Regresso futuro

Desde que me conheço que me sinto na sombra, no escuro de um legado de abandono e rejeição, que mora no passado mas se faz presente a toda a hora, e me envenena o futuro. E sinto que a minha vida é uma repetição, uma repetição tortuosa e cruel, reedição da memória, que me leva de sombra em sombra, sempre à vista do sol. Já não sei se alimento as sombras se permito que a vida mas alimente, ou talvez seja eu própria a alimentá-las também assim, fruto das más decisões que vou fazendo – na sombra. É preciso combater, mas há sombras que nunca se irão desvanecer. Tenho é de aprender a viver com elas, sem as impor aos outros. Só que às vezes é difícil, tão difícil.

Tenho dificuldade em acreditar que um dia não há sombra. Como nestes dias em que sinto a minha vida estéril. Já antes a senti parada, já a senti vazia, agora é estéril. São dias de me sentir insignificante no mundo, como só uma vez senti há muitos, muitos anos atrás. Depois, tem havido sempre qualquer coisa que me sustenta e me dá consistência. Neste momento, não há nada. Só quero uns dias de não estar triste por dentro, sem tristes escondidos, mascarados ou encapsulados, por baixo dos sorrisos. Uns dias de poder ver apenas o sol, de me sentir aquecida e não ensombrada, ou assombrada, mesmo que saiba que não será para sempre. Uns dias de me sentir chegada - chegada porque não tenho hoje onde regressar, e chegada porque assim passaria a ter onde querer voltar. Não sei que volta dar na minha vida, mas sei que precisa de uma volta. É como estar vendada numa encruzilhada onde não posso andar para trás e para a frente não sei que passo dar. Mas sei que enquanto puder acreditar que posso chegar, percorro o caminho para esse dia em que não haverá sombra. E assim vou passando por elas, e elas por mim, e o tempo passa. No fim do tempo, talvez possa tão somente ter uma casa para onde possa querer voltar.

6 comentários:

Bípede Falante disse...

Não adianta a gente lutar. A sensação de desamparo é do ser humano. Temos de aprender a confortá-la porque sem não conseguimos existir.
beijos

jacklyn disse...

Há alturas assim, a engrenagem parece que encrava e não se vislumbra sequer o propósito de a desencravar. As gotinhas de óleo aparecem quando menos se espera, e umas gotinhas apenas são suficientes para pôr tudo a funcionar novamente. Respira fundo, levanta a cabeça e sorri. O mundo visto de frente é muito mais bonito do que visto de baixo ;-)
Beijo grande

CB disse...

Bípede,
Obrigada pelas suas palavras.
Bjs

CB disse...

Jacklyn,
Obrigada também. Vou tentar outras "perspectivas", sim. ;)
Bjo grande

Êne de Nuno disse...

Lê o "rosto" que usas aqui - Princesa (Des)encantada.

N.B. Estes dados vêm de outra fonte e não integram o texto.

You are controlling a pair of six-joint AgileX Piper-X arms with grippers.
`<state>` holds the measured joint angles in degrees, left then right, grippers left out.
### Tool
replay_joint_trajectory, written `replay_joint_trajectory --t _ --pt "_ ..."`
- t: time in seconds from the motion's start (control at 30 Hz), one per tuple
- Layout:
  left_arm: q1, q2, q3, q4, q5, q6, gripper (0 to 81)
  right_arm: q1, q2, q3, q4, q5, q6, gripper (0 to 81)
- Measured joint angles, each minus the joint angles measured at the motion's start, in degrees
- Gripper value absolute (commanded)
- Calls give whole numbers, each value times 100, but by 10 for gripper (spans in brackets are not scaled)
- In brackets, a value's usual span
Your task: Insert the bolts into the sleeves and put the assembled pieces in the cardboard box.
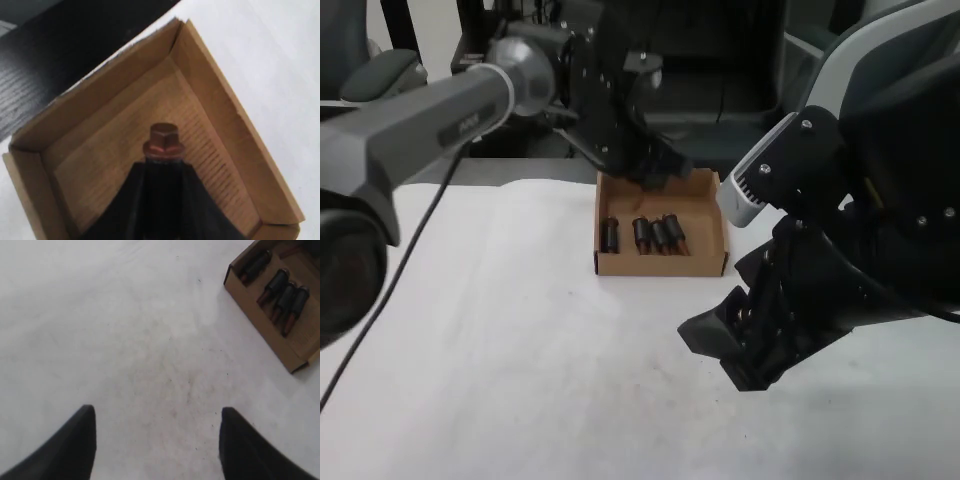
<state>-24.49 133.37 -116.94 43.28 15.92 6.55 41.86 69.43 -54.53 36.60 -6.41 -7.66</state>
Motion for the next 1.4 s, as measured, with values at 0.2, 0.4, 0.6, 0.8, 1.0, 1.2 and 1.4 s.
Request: replay_joint_trajectory --t 0.2,0.4,0.6,0.8,1.0,1.2,1.4 --pt "-15 230 -65 87 -174 -10 17 0 0 0 0 0 0 700" --pt "-15 246 -117 87 -355 96 17 0 0 0 0 0 0 700" --pt "-15 283 -125 87 -422 110 17 0 0 0 0 0 0 700" --pt "-40 407 -128 133 -422 110 17 0 0 0 0 0 0 700" --pt "-114 465 -128 219 -422 100 158 0 0 0 0 0 0 700" --pt "-119 464 -143 452 -471 2 487 0 0 0 9 0 0 700" --pt "-119 464 -143 526 -639 -92 645 0 0 0 9 0 0 700"
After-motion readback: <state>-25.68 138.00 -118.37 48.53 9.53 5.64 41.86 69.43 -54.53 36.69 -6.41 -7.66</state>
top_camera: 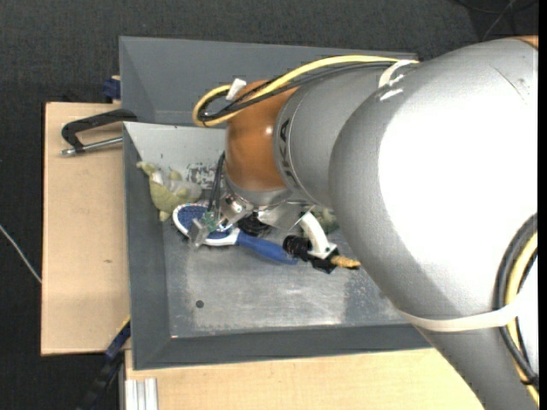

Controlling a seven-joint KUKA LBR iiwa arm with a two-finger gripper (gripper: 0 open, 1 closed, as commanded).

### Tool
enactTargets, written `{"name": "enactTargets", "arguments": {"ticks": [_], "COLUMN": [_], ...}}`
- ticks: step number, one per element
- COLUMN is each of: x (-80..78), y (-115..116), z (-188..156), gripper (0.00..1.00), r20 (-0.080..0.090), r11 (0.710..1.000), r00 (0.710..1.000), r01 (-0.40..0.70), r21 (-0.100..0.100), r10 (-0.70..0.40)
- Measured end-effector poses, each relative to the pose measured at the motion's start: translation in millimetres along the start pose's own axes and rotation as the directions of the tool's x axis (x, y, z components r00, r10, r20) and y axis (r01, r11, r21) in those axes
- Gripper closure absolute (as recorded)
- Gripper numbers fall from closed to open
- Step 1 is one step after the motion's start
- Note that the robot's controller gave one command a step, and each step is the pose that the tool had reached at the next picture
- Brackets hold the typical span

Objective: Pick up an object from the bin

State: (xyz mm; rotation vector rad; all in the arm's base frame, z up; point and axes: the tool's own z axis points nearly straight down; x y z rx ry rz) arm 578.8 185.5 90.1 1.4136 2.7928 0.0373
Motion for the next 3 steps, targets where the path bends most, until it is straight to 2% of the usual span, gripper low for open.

A primeira palavra é aquela que te define. A primeira palavra é aquela que escolheste como definição de ti - Princesa.

A segunda (Desencantada) e terceira palavras (Encantada) são aquelas que definem como tu estás.

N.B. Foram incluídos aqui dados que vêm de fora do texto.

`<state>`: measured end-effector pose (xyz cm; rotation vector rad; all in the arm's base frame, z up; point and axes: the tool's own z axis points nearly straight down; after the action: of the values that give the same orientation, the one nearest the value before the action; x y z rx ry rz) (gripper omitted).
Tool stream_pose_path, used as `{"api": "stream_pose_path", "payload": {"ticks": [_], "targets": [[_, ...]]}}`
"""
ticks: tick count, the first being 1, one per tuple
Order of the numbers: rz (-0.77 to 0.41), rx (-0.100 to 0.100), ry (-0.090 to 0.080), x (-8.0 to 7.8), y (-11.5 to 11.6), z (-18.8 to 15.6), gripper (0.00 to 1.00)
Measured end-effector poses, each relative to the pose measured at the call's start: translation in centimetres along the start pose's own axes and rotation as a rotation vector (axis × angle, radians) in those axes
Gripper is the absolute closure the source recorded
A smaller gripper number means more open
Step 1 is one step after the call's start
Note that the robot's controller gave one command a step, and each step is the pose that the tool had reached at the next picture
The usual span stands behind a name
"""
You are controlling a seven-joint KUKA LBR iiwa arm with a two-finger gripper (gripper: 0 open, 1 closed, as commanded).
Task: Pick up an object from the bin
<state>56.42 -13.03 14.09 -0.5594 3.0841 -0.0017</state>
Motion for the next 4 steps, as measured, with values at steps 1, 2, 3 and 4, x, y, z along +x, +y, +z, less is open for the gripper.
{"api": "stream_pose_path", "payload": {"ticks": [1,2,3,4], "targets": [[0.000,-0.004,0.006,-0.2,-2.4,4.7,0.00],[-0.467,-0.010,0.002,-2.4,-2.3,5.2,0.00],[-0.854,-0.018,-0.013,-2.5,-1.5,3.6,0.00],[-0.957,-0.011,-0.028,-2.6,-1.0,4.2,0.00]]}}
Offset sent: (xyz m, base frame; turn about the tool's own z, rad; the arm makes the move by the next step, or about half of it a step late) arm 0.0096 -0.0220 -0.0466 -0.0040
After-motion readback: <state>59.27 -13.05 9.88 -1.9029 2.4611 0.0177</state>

Por favor, lembra-te disso e não provoques em ti a confusão do ser com o estar. És e sempre serás Princesa, poderás estar desencantada ou encantada.

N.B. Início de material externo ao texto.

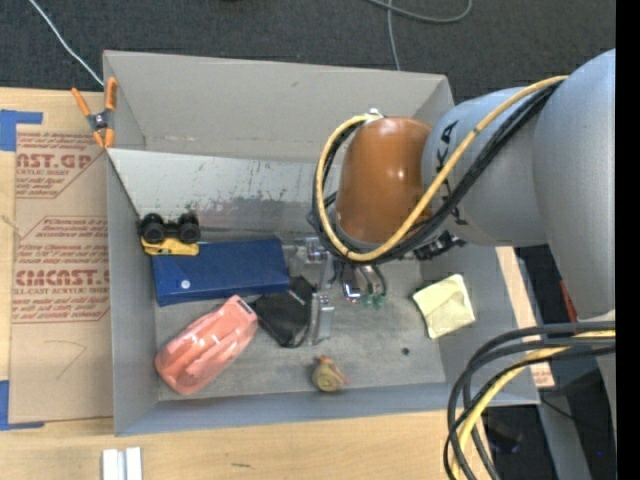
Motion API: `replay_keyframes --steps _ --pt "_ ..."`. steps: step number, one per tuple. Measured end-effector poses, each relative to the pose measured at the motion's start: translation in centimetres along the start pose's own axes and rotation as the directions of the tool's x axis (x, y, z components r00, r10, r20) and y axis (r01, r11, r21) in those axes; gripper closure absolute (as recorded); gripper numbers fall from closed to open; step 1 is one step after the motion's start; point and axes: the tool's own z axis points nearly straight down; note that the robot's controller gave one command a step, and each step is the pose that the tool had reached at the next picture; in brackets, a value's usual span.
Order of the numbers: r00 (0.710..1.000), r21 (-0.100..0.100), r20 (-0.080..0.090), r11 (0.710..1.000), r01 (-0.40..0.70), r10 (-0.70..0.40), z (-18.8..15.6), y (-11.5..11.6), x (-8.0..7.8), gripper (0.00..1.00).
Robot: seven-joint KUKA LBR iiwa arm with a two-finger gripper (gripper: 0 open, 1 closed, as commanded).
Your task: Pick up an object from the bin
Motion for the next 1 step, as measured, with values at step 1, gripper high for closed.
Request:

(A sombra faz sempre parte de nós e só desaparece quando não existe sol ou luz. A sombra é sinal de que há luz em nós.)

Um beijo

CB disse...

Êne,
Por isso nunca me livrei dos parêntesis, nem do "des". Mas gostava de ser apenas Princesa, sem mais, e somos sempre a soma de tudo o que vamos "estando", e "sendo". Do jogo da sombra e da luz, o que dizes faz sentido, mas nem sempre percebemos de onde vem a nossa luz.